▶ [Exercise objective]:
Give again, word for word, every line below from the one that has "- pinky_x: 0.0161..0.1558" through the one that has "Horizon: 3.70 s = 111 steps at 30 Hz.", both included, and no others.

_ _ _

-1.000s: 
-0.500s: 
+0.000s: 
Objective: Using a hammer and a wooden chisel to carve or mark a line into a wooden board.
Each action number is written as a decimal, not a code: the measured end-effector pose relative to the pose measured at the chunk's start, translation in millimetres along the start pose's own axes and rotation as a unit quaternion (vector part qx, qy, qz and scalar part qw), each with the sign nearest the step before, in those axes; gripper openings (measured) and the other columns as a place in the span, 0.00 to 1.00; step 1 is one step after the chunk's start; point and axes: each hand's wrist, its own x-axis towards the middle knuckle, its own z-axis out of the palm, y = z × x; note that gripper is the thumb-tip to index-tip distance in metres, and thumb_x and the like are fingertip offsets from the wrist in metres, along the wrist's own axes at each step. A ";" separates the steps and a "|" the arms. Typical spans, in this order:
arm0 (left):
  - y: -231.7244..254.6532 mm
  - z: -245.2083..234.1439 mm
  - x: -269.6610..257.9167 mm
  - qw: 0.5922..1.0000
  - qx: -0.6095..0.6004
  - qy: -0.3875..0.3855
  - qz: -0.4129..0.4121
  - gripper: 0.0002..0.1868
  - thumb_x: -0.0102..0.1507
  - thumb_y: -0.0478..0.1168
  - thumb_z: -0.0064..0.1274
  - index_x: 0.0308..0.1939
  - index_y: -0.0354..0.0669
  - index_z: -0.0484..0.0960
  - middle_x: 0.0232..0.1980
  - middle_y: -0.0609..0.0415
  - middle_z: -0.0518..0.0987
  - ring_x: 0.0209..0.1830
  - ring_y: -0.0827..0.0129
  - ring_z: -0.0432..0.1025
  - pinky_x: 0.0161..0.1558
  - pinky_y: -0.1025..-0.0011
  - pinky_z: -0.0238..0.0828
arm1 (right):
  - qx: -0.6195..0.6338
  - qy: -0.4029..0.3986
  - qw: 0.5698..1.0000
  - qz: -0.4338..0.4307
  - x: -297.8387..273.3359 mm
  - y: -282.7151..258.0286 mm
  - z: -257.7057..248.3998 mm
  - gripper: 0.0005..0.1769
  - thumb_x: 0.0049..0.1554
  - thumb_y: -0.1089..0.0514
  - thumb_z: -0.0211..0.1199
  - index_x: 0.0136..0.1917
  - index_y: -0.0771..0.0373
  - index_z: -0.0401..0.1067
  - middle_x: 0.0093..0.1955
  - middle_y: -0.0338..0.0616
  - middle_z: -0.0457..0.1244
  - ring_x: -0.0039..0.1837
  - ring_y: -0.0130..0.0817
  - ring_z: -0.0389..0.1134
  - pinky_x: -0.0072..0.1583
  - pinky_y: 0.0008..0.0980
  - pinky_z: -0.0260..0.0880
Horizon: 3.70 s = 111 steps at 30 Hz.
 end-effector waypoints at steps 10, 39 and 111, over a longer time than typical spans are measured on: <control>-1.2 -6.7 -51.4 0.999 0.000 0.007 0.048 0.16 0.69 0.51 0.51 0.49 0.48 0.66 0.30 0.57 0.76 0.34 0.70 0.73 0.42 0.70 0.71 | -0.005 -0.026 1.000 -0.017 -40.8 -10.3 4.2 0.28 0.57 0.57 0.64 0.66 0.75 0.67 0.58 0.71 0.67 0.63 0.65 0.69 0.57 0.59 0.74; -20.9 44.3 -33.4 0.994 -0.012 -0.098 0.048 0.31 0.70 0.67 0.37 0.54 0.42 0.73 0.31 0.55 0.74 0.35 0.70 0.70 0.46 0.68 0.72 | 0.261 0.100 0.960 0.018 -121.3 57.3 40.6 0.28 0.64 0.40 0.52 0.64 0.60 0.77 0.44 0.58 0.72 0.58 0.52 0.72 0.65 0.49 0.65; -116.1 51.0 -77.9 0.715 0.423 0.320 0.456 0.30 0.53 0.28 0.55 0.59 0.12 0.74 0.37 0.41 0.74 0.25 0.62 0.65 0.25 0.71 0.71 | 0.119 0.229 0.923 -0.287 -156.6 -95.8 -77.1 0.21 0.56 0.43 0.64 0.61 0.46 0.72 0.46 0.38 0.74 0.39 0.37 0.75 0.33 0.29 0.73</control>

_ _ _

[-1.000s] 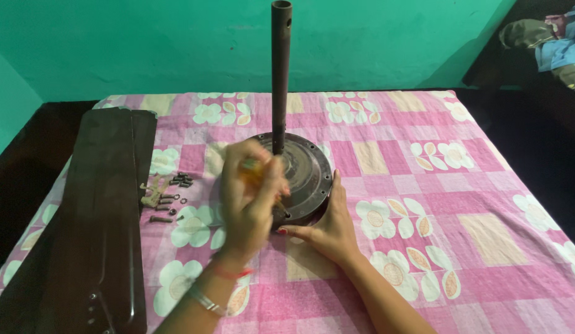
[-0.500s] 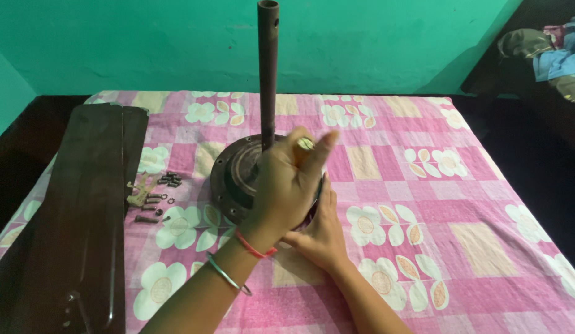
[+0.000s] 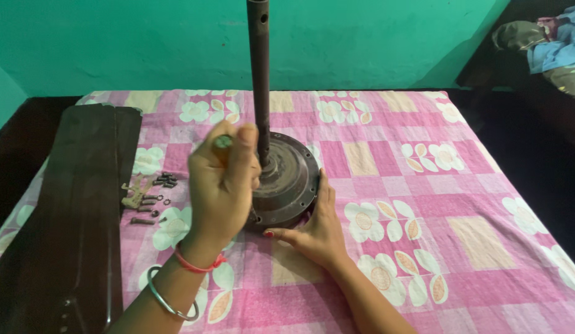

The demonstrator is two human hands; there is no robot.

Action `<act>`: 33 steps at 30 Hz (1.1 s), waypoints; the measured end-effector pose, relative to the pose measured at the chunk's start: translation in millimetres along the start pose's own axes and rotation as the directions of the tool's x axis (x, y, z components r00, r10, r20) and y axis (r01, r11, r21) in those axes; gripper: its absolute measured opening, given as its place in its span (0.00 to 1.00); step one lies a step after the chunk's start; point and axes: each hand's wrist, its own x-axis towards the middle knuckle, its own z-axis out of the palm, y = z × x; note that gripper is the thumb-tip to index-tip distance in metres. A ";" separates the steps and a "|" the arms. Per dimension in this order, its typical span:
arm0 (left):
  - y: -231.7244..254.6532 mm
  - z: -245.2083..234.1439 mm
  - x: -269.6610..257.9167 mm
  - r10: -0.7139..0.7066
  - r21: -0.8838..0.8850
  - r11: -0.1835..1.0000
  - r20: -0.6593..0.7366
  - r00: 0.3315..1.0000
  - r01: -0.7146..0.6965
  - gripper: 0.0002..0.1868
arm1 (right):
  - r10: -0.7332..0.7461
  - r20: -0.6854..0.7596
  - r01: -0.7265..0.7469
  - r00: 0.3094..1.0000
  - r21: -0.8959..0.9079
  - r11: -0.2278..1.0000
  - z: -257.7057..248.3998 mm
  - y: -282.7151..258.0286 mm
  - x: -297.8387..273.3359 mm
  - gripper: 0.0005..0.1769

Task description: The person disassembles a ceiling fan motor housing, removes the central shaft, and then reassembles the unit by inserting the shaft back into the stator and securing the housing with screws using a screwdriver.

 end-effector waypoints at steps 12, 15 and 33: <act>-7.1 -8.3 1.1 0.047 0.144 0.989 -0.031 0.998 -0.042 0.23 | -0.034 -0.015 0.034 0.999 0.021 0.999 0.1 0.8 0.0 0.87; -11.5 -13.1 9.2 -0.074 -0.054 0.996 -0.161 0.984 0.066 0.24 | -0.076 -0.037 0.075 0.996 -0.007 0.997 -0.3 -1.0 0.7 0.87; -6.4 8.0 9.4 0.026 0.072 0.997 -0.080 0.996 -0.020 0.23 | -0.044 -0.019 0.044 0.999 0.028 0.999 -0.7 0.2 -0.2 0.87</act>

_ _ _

▶ [Task solution]:
  - pinky_x: 0.0161..0.1558
  - pinky_y: -0.1025..-0.0011
  - pinky_z: -0.0238..0.0828
arm1 (right):
  - qx: -0.6195..0.6338
  - qy: -0.4029..0.3986
  - qw: 0.5698..1.0000
  - qz: -0.4338..0.4307
  - x: -297.8387..273.3359 mm
  - y: -282.7151..258.0286 mm
  - z: -257.7057..248.3998 mm
  - gripper: 0.0005..0.1769
  - thumb_x: 0.0049..0.1554
  - thumb_y: -0.1089..0.0514
  - thumb_z: -0.0211..0.1199
  - index_x: 0.0136..0.1917
  - index_y: -0.0771..0.0373
  - index_z: -0.0401..0.1067
  - middle_x: 0.0093..0.1955
  - middle_y: -0.0338..0.0616
  - middle_z: -0.0457..0.1244
  - ring_x: -0.0039..0.1837
  - ring_y: -0.0130..0.0817
  - ring_z: -0.0389..0.1134
  - pinky_x: -0.0072..0.1583
  - pinky_y: 0.0008..0.0980
  - pinky_z: -0.0260..0.0880
Horizon: 3.70 s = 111 steps at 30 Hz.

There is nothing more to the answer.